I really would like to use Factorization, are the power converters from Charge-MJ efficient? Also if I were to use them, it would just be (Factorization wire)>(Charge Consumer)>(MJ producer)>Engine?
 

brujon

New Member
Jul 29, 2019
496
0
0
Charge to anything has the worst conversion right. Primarily because it's only source of energy is renewable, and so it doesn't use coal, which was used as the balancing point for all the conversion done with power converter. If you're not going for boilers, magmatic engines might be your best bet for MJ along with a nether pump setup. Before you get that, the thread already has enough really good suggestions. Of course you could always just stack basic engines. If you wanted to.
 

KirinDave

New Member
Jul 29, 2019
3,086
0
0
Charge to anything has the worst conversion right. Primarily because it's only source of energy is renewable, and so it doesn't use coal, which was used as the balancing point for all the conversion done with power converter. If you're not going for boilers, magmatic engines might be your best bet for MJ along with a nether pump setup. Before you get that, the thread already has enough really good suggestions. Of course you could always just stack basic engines. If you wanted to.

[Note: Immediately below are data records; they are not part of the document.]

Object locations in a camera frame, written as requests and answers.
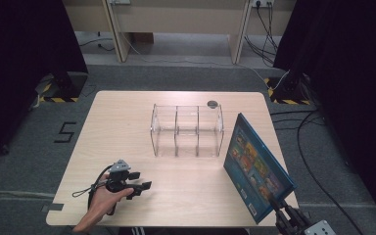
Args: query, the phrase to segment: black and yellow tape
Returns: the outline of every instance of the black and yellow tape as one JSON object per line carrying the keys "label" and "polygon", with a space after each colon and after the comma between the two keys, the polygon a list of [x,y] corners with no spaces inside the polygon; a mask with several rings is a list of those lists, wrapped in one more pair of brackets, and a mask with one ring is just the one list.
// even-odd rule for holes
{"label": "black and yellow tape", "polygon": [[48,83],[43,92],[42,92],[42,97],[39,99],[40,102],[54,102],[54,103],[65,103],[65,102],[77,102],[78,101],[78,97],[56,97],[54,96],[53,94],[51,93],[54,93],[51,92],[51,88],[54,88],[52,87],[53,83],[50,82]]}
{"label": "black and yellow tape", "polygon": [[298,98],[293,99],[278,99],[276,97],[276,92],[273,90],[273,87],[269,85],[270,78],[266,78],[264,82],[269,86],[270,88],[267,89],[268,96],[270,97],[270,101],[276,104],[287,104],[287,105],[309,105],[309,100],[305,98],[305,95],[302,94]]}

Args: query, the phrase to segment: black cable
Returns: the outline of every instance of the black cable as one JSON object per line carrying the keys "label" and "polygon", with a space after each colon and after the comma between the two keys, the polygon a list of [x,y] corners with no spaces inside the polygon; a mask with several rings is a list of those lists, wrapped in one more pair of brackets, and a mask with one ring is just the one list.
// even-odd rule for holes
{"label": "black cable", "polygon": [[103,49],[105,49],[106,51],[113,51],[113,50],[115,50],[115,47],[114,48],[112,48],[112,49],[108,49],[108,48],[106,48],[106,47],[104,47],[102,44],[97,44],[97,46],[98,47],[100,47],[100,48],[103,48]]}
{"label": "black cable", "polygon": [[95,41],[106,41],[106,40],[113,40],[113,39],[112,38],[98,38],[98,39],[90,40],[88,42],[80,44],[79,46],[85,46],[85,45],[92,43],[92,42],[95,42]]}
{"label": "black cable", "polygon": [[271,24],[273,22],[273,4],[268,2],[268,31],[271,38],[271,45],[273,45],[274,51],[277,52],[277,44],[273,39],[273,33],[271,32]]}
{"label": "black cable", "polygon": [[[325,125],[324,123],[318,123],[318,122],[314,121],[314,120],[320,119],[320,118],[322,118],[322,117],[314,117],[314,118],[308,120],[306,123],[312,123],[312,124],[317,124],[317,125]],[[291,118],[291,119],[274,120],[273,123],[282,122],[282,121],[290,121],[290,120],[300,120],[300,121],[302,121],[301,119],[293,119],[293,118]]]}
{"label": "black cable", "polygon": [[74,198],[77,198],[81,195],[83,195],[85,192],[89,191],[89,190],[93,190],[95,191],[98,187],[100,187],[101,185],[99,185],[99,180],[100,178],[102,178],[103,174],[112,167],[112,164],[107,166],[105,169],[103,169],[103,171],[99,174],[99,176],[97,177],[96,181],[94,182],[94,184],[92,184],[89,188],[86,188],[86,189],[83,189],[83,190],[80,190],[80,191],[77,191],[77,192],[73,192],[71,195],[74,197]]}
{"label": "black cable", "polygon": [[[246,35],[244,38],[245,38],[246,41],[248,42],[249,46],[252,47],[252,49],[255,49],[255,50],[257,50],[258,52],[261,53],[262,49],[260,49],[258,46],[256,46],[255,44],[253,44],[253,42],[250,40],[250,38],[249,38],[248,35]],[[266,54],[270,54],[270,55],[272,55],[272,56],[275,56],[275,55],[276,55],[276,54],[271,53],[271,52],[265,52],[265,53],[266,53]]]}
{"label": "black cable", "polygon": [[[257,10],[258,10],[258,17],[260,18],[260,21],[261,21],[261,23],[263,24],[263,27],[264,27],[264,31],[266,32],[266,40],[268,40],[268,41],[271,43],[271,45],[272,45],[273,47],[275,47],[276,50],[277,50],[277,45],[276,45],[276,43],[274,42],[274,39],[273,39],[273,37],[272,37],[272,35],[271,35],[271,32],[267,29],[267,27],[266,27],[266,25],[265,25],[265,23],[264,23],[264,20],[263,20],[263,18],[262,18],[261,15],[260,15],[259,7],[257,7]],[[271,17],[271,13],[270,13],[270,8],[269,8],[269,24],[270,24],[270,27],[271,27],[271,20],[270,20],[270,17]]]}
{"label": "black cable", "polygon": [[317,111],[313,111],[313,112],[310,112],[301,122],[301,124],[299,125],[298,127],[298,131],[297,131],[297,140],[298,140],[298,148],[299,148],[299,153],[301,155],[301,158],[305,164],[305,167],[307,169],[307,171],[309,172],[310,176],[313,178],[313,180],[315,181],[315,183],[319,186],[319,188],[325,193],[325,195],[337,206],[337,208],[347,217],[347,219],[350,221],[350,223],[353,225],[353,227],[356,229],[356,231],[359,233],[359,234],[363,234],[362,231],[359,229],[359,227],[355,224],[355,222],[353,221],[353,219],[350,217],[349,214],[347,214],[347,212],[340,206],[340,204],[328,193],[328,191],[326,191],[325,188],[323,188],[323,186],[320,184],[320,182],[317,180],[317,178],[315,177],[315,175],[313,174],[312,170],[310,169],[309,165],[307,164],[306,162],[306,158],[304,156],[304,152],[302,150],[302,146],[301,146],[301,140],[300,140],[300,134],[301,134],[301,129],[302,129],[302,126],[304,126],[306,120],[311,116],[313,115],[315,112]]}
{"label": "black cable", "polygon": [[274,130],[294,130],[294,129],[298,129],[298,127],[274,128]]}
{"label": "black cable", "polygon": [[272,113],[270,114],[271,116],[276,116],[276,115],[287,115],[287,114],[300,114],[300,113],[310,113],[310,112],[315,112],[317,110],[309,110],[309,111],[286,111],[286,112],[278,112],[278,113]]}
{"label": "black cable", "polygon": [[252,48],[252,51],[255,52],[256,54],[258,54],[259,56],[261,56],[261,58],[263,59],[263,62],[268,66],[268,67],[272,67],[272,66],[269,66],[265,61],[268,61],[270,63],[274,63],[270,58],[268,58],[267,56],[264,55],[263,53],[263,50],[260,49],[259,47],[257,47],[255,44],[253,44],[249,37],[248,36],[245,36],[245,39],[247,41],[247,43],[249,44],[250,48]]}

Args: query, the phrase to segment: transparent plastic container
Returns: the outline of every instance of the transparent plastic container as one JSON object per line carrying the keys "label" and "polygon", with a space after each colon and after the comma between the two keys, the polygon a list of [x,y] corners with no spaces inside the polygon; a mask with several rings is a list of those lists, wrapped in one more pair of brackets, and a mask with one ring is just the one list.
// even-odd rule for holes
{"label": "transparent plastic container", "polygon": [[151,138],[156,157],[218,157],[223,136],[220,105],[154,105]]}

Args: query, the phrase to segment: human hand
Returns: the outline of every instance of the human hand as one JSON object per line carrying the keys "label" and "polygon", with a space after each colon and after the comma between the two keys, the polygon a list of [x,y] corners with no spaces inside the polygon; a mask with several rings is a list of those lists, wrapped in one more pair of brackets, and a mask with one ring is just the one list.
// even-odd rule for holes
{"label": "human hand", "polygon": [[[105,180],[107,174],[103,175],[100,180]],[[87,214],[81,219],[78,225],[72,230],[73,232],[89,232],[94,225],[96,225],[106,213],[110,213],[117,202],[121,198],[133,193],[132,188],[126,188],[119,192],[112,193],[106,189],[105,186],[99,187],[93,195],[90,208]]]}

Which might be due for some tweaking now that Charge is generated by steam. There actually is an author-specified metric of comparison.
 

Chocorate

New Member
Jul 29, 2019
1,257
0
0
Charge to anything has the worst conversion right. Primarily because it's only source of energy is renewable, and so it doesn't use coal, which was used as the balancing point for all the conversion done with power converter. If you're not going for boilers, magmatic engines might be your best bet for MJ along with a nether pump setup. Before you get that, the thread already has enough really good suggestions. Of course you could always just stack basic engines. If you wanted to.
Ah, thanks. I'm kind of refraining from using lava because I've had some bad experiences with combustion engines, but I think I know how to solve that.